Geçmişte Clarity modeliyle hidrojenli araç üretimine kısa bir süreliğine yönelen Honda, bu teknolojiyi rafa kaldırmıştı. Ancak son dönemde tanıtılan CR-V e:FCEV modeliyle hidrojenli sistemler tekrar gündeme geldi. Bu araçta hem hidrojen yakıt hücresi hem de 17,7 kWh kapasiteli şarj edilebilir bir batarya yer alıyor. Batarya sayesinde araç, sadece elektrikle 47 kilometre menzil sunabiliyor.

Honda’nın bu yaklaşımı sektörde yalnız değil. Toyota ve Hyundai de hidrojenli araçlar geliştirmeye devam ediyor.
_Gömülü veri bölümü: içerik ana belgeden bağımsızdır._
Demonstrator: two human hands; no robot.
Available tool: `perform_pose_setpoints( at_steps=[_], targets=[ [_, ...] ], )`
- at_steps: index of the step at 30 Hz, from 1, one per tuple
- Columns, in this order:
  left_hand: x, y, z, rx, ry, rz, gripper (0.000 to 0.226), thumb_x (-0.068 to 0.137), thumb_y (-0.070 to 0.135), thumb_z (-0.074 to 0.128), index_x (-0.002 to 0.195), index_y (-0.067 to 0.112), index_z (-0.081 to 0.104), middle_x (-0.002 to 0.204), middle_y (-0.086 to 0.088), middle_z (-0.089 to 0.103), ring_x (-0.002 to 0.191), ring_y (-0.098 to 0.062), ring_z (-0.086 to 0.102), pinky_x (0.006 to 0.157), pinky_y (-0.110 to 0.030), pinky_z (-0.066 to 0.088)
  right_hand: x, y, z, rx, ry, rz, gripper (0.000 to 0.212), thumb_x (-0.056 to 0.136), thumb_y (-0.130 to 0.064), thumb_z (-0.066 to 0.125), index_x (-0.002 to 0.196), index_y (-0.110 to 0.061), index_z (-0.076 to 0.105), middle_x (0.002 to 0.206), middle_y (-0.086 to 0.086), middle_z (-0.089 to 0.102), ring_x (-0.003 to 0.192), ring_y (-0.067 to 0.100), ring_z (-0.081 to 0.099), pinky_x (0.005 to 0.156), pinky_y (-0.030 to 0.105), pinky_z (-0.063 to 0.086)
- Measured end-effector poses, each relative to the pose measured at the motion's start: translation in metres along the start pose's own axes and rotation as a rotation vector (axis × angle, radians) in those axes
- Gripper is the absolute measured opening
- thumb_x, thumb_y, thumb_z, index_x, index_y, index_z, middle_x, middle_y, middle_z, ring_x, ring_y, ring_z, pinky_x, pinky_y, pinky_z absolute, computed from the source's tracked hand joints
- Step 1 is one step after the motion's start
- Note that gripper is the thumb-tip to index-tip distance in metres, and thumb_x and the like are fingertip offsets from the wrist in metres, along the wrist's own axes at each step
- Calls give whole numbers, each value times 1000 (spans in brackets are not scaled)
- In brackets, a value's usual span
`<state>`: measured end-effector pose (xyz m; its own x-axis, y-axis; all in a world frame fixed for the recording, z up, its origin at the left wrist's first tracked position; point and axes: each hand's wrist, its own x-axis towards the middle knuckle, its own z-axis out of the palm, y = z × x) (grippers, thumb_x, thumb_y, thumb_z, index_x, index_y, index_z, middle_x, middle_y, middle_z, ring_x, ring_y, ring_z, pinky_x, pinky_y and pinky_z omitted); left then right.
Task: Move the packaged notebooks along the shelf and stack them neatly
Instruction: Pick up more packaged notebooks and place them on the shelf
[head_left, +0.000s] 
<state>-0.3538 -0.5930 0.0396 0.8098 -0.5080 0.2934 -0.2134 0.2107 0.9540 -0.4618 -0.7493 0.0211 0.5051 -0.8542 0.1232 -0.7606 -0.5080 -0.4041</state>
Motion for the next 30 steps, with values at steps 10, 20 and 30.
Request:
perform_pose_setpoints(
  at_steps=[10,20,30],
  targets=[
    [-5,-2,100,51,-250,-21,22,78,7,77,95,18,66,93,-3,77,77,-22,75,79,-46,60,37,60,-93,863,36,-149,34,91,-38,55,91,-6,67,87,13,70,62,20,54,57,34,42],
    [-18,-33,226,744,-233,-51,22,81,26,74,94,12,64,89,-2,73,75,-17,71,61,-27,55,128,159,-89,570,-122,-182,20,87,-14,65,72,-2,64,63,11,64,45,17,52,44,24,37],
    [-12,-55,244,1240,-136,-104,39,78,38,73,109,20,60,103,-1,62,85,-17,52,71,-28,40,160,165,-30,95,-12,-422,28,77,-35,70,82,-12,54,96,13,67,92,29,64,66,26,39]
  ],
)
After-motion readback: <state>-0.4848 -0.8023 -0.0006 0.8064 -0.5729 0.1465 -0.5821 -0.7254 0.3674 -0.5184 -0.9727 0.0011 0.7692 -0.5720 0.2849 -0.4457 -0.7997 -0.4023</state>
BMW, Toyota ile yaptığı iş birliği sayesinde 2028 yılına kadar kendi yakıt hücreli modelini piyasaya sürmeyi planlıyor.
Öte yandan Stellantis grubu, hidrojenli araçları sadece “niş” bir pazar olarak değerlendirerek bu alandaki projelerinden tamamen çekildiğini duyurdu.
Mazda, Subaru ve Toyota gibi Japon üreticiler, bataryalı sistemlerin dışında sıvı hidrojen, biyoyakıt ve sentetik yakıtlarla çalışan karbon nötr motorlar geliştirmeyi sürdürüyor. Bu stratejilerle amaç, içten yanmalı motorları tamamen tarihe gömmek yerine, onları çevreye zarar vermeyecek şekilde evrimleştirmek.
Honda, elektrikli araçları desteklemeye devam ederken tüm enerjisini sadece bu alana yöneltmiyor. Şirket, karbon nötr geleceğe giden yolda çeşitli teknolojilerin bir arada kullanılması gerektiğine inanıyor. Bu kapsamda hidrojen gibi alternatiflerin de güçlü birer aday olarak yeniden sahneye çıkması bekleniyor.